The Indian Express reported that Iran’s Bank Pasargad had received an authorization to open a branch in Mumbai.
The authorization was accordingly conveyed to the Reserve Bank of India (RBI) by India’s Finance Ministry.
The move – The Indian Express added in its report – would be crucial specifically in light of the returning US sanctions that would potentially choke channels to transfer cash to Iran among many other restrictions.
Iran is the third-biggest oil supplier to India, which, in turn, is the Islamic Republic’s top oil client after China.
The daily further added that the channel that would be created through Bank Pasargad would allow arrangements to settle trade in mutual currencies of both countries.
On the same front, it wrote that the Federation of Indian Export Organizations had earlier approached the RBI suggesting that they should allow the entry of Iranian banks into India to facilitate bilateral trade.
In the wake of US sanctions, India might explore the possibility of reviving a mechanism to settle oil payments involving Iran’s Rial and India’s Rupee that was in place between the two countries in the past.
The Rupee-Rial arrangement was used to buy oil from Iran before US sanctions were lifted against it three years ago. Under this mechanism, India paid in Euros to clear 55 per cent of its dues, while the remaining 45 percent payment was remitted in Rupees into accounts Iranian oil companies had with UCO Bank.
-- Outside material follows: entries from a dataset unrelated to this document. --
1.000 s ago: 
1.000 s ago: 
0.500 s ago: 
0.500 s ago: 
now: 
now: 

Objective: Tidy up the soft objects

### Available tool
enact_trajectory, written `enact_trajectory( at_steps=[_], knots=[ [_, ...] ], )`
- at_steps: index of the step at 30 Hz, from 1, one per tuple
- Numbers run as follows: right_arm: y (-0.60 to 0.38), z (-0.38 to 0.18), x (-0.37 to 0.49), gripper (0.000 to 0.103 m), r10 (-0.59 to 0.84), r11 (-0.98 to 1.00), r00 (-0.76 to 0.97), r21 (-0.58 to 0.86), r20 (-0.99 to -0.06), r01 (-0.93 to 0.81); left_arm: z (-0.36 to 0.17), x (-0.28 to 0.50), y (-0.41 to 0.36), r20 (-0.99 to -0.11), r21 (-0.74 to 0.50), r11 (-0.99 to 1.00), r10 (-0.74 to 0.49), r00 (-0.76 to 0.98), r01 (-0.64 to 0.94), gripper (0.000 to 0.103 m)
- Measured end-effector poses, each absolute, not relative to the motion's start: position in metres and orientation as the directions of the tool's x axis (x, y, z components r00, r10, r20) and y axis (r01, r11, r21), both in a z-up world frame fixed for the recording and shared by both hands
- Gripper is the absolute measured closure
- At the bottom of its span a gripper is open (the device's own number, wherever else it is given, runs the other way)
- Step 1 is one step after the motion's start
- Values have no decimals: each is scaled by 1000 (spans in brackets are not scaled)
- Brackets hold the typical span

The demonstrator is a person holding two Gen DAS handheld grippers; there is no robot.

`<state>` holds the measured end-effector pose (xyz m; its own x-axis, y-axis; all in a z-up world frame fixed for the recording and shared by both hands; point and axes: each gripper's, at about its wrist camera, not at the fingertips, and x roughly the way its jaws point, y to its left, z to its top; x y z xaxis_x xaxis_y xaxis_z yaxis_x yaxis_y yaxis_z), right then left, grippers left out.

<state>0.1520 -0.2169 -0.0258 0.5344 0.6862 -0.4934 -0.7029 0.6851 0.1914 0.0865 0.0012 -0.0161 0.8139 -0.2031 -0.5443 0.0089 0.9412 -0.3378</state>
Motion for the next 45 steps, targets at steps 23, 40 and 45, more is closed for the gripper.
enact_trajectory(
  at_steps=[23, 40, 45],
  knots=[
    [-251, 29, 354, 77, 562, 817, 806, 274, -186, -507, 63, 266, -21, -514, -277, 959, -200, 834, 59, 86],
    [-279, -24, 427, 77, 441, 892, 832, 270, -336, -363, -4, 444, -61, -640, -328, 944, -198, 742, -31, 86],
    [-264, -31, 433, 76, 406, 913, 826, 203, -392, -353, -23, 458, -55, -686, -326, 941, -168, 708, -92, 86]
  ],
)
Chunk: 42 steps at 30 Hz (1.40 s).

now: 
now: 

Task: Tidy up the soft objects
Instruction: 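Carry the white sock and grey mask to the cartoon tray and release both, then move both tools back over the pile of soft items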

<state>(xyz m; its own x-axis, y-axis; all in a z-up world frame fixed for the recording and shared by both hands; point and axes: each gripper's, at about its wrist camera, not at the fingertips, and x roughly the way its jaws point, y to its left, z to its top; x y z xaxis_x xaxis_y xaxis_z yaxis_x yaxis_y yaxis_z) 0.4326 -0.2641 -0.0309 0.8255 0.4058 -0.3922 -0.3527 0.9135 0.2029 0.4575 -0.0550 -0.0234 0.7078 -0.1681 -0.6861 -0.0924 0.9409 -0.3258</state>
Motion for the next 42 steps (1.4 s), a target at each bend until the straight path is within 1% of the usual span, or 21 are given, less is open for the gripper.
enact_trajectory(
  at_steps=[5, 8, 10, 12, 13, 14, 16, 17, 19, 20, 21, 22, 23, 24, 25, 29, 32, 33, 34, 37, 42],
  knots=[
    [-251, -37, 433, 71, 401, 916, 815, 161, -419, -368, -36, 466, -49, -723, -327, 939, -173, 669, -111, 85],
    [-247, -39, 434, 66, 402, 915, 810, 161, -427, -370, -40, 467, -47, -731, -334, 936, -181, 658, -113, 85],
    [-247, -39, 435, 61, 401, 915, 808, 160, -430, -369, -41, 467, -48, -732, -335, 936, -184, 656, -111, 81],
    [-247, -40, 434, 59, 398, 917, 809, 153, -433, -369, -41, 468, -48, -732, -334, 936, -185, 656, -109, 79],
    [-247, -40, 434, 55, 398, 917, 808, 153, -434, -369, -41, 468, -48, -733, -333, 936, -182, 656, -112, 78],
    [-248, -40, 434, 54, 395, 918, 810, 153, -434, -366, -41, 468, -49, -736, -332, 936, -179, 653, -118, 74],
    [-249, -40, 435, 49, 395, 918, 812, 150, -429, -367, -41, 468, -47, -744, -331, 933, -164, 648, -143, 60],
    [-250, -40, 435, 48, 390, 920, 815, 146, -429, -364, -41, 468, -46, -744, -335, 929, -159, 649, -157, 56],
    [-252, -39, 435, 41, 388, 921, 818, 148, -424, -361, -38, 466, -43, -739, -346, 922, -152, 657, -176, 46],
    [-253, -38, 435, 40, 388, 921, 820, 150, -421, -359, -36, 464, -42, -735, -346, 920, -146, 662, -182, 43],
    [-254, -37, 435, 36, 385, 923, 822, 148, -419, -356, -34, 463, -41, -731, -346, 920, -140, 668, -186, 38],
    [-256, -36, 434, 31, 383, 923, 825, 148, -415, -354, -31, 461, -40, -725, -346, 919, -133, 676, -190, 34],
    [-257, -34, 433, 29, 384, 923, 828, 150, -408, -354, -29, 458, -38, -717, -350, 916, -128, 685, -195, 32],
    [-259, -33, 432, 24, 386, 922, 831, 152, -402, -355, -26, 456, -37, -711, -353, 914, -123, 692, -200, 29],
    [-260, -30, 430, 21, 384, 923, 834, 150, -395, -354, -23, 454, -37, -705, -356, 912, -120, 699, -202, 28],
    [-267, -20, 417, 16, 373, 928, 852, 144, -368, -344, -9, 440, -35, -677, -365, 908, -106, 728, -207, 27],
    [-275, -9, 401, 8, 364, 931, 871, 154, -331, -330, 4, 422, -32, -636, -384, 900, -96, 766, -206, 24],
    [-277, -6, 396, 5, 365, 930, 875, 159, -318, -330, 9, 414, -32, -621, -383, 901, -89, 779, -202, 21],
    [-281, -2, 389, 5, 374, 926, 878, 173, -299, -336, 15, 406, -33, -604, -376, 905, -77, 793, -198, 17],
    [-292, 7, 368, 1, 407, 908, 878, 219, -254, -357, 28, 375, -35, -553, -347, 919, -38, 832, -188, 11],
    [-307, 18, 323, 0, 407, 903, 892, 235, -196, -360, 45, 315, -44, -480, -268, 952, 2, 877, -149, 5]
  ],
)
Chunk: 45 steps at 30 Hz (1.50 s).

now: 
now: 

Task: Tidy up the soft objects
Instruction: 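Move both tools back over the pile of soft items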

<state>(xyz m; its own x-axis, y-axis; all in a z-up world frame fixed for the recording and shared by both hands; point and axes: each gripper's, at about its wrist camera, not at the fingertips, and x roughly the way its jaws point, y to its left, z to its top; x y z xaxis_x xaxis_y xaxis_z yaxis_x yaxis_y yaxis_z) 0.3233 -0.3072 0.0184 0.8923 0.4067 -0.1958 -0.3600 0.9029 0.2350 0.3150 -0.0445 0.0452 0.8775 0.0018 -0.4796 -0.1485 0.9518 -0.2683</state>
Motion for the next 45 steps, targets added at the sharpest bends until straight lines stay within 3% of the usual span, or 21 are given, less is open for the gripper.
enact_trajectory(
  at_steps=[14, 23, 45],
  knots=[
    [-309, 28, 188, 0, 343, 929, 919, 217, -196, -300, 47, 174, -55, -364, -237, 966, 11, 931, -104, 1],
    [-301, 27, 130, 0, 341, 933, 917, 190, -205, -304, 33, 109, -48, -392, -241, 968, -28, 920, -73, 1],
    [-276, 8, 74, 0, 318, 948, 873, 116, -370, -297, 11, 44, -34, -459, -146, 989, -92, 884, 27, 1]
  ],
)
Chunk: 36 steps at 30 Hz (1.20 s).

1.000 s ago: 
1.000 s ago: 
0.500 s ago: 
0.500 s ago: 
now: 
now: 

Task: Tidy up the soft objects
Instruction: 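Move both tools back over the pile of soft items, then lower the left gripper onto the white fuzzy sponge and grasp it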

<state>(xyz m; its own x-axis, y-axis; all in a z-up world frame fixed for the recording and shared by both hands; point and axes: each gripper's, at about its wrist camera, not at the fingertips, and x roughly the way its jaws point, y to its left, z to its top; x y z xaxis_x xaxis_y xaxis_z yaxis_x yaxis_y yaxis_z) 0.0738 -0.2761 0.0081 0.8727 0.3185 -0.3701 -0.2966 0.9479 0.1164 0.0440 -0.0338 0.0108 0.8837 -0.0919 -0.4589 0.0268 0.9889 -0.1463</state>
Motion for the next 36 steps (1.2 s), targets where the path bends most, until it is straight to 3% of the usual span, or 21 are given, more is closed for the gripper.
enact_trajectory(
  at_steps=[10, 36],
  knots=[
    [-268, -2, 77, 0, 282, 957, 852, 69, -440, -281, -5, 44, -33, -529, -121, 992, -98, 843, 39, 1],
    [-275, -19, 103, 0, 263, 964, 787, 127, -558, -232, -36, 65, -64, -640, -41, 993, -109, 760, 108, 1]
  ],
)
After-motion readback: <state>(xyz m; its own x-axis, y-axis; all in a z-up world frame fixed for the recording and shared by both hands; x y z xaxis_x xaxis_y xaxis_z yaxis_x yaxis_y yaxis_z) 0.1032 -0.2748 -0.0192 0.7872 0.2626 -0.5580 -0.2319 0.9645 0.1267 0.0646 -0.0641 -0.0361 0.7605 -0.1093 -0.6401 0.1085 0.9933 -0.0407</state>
The presence of an Iranian bank in India would open up a significant financial channel that would ensure the smooth flow of funds between the two countries, added the daily.
India imports a large quantity of oil from Iran and has committed an investment of $500 million for the development of the crucial Chabahar Port.
Elsewhere in its report, The Indian Express quoted sources as saying that two banks from Iran, Bank Pasargad and Parsian Bank, had applied to set up maiden branches in India, while another Iranian lender, Saman Bank, had sent an application to set up a representative office.